● EXERCISE DESCRIPTION
What lines in the material hold the string "camera"? Return every one of them.

--- DATA FOR ANALYSIS ---

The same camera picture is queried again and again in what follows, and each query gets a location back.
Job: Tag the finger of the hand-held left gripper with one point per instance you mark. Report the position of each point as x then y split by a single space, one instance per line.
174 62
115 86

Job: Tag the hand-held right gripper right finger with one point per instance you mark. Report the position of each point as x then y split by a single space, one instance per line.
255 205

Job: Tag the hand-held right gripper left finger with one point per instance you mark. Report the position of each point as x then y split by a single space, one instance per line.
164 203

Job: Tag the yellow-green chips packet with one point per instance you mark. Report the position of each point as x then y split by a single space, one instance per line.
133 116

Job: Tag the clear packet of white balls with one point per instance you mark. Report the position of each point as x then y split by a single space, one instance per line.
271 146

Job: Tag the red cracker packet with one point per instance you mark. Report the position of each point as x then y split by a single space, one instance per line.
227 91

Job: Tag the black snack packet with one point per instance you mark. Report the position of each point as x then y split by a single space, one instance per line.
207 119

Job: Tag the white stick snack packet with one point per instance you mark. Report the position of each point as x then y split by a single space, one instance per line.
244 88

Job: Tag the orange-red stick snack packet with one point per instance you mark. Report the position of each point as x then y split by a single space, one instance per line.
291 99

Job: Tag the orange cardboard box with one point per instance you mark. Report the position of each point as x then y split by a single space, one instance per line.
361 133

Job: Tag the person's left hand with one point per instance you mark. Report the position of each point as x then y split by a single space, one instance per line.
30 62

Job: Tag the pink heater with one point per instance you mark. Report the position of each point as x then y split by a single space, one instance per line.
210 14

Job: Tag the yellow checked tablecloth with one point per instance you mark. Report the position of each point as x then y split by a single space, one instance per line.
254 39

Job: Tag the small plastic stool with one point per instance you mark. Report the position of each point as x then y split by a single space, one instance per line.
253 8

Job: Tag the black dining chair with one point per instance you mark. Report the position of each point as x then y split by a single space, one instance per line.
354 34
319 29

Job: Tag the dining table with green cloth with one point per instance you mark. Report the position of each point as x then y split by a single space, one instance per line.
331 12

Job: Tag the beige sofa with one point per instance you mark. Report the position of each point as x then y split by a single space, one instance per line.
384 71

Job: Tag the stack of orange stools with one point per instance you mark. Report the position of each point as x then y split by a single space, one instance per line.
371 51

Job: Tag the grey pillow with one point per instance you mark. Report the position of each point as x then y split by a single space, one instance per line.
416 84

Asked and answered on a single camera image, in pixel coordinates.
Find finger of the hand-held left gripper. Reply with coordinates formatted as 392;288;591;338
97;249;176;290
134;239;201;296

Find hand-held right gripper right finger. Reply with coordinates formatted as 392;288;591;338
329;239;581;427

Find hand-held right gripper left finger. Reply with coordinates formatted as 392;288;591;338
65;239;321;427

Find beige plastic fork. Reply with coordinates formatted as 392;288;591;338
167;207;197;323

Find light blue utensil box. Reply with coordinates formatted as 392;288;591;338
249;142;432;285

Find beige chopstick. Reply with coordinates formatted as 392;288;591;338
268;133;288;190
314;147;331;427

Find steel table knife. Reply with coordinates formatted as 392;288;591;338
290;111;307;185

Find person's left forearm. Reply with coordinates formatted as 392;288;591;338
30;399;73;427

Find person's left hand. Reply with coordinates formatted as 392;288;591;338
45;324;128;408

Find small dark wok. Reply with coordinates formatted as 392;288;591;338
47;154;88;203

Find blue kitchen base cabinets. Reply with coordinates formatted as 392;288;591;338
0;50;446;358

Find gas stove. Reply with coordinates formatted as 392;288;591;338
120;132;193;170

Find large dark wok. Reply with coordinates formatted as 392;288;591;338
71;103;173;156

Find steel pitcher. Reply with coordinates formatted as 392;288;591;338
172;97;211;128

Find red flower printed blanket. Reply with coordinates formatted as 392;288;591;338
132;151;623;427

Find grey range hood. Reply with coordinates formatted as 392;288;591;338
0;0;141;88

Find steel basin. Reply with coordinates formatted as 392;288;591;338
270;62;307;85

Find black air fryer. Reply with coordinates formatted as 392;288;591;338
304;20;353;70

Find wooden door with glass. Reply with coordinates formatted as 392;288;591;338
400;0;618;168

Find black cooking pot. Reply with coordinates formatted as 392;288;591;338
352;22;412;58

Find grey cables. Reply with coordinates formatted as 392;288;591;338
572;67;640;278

---

● EXERCISE SOLUTION
The same camera picture is queried again and again in what follows, and each query gets a location back.
Asked and answered on a single camera image, in pixel coordinates.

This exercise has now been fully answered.